After months of back and forth discussions, college football's biggest power players have finally agreed upon a playoff model.

11 conference commissioners and Notre Dame athletic director Jack Swarbick agreed to a four-team BCS playoff model that will be passed on to the BCS presidential oversight committee to put it into effect. The oversight committee will meet on June 26 in Washington, D.C. and will vote on the agreed upon system, though it plans to review other plans.

The playoff system will work within the existing BCS bowls and will be decided by a yet-to-be determined committee. The four teams will be decided based on conference championships, regular season record, and strength of schedule, according to the proposal submitted to the oversight committee.

The committee aspect of a college football playoff could create future controversy when the system goes in place in 2014, but this latest step toward a playoff is a moment most football fans will appreciate.

Pac-12 commissioner Larry Scott understands that a four-team playoff won't appease everyone, though.

I'm sure it won't satisfy everyone, Scott told reporters.
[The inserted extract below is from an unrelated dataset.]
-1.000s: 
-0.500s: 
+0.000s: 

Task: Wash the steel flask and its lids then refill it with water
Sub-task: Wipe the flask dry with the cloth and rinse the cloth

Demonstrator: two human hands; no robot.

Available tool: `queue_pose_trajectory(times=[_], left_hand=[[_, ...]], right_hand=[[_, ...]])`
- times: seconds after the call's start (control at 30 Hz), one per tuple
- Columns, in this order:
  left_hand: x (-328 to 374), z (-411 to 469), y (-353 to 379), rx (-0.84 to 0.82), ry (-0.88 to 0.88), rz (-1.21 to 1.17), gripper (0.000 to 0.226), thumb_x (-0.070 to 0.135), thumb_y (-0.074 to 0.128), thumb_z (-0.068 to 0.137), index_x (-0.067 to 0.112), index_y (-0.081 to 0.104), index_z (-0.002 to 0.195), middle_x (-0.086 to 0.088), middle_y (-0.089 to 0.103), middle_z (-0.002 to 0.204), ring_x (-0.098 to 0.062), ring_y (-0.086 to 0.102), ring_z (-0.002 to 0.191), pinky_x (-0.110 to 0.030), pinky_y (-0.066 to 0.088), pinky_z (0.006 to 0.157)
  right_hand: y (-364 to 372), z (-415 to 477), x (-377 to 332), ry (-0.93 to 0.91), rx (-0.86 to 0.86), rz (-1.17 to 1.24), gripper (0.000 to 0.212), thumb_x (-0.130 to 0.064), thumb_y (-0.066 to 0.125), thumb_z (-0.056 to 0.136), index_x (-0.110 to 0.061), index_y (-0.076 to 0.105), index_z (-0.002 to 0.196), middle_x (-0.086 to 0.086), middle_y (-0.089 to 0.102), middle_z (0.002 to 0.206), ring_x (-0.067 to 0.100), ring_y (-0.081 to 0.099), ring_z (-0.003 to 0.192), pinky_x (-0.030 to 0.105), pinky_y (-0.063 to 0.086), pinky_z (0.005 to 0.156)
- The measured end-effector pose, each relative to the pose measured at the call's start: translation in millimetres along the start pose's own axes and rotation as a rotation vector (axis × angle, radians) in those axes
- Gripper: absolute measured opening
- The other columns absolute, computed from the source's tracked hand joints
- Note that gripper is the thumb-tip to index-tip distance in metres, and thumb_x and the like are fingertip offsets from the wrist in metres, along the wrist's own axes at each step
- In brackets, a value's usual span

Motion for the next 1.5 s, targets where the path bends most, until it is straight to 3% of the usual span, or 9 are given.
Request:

Until you have an eight-team or 16-team seeded playoff, there will be folks out there that aren't completely satisfied. We get that. But we're trying to balance other important parties, like the value of the regular season, the bowls, the academic calendar.

It took a lot of hand-wringing and debate to get to this point. Commissioners like Scott had to protect conference interests, which created for some tense moments. One of the biggest points of contention was whether only conference champions should be eligible to compete in the playoffs, but that issue was eventually worked out.

The next issue that could create some tension among the commissioners is how the new playoff money will be split up. The four-team playoff, where the championship game location will be sold to the highest bidder, could generate as much as $400 to $500 million per year.

We've agreed to the principles, ACC commissioner John Swofford told reporters about the financials. It's hard to move past the principles if you don't know what the market value is. Everyone agrees that financially this is going to be good for everyone in the room.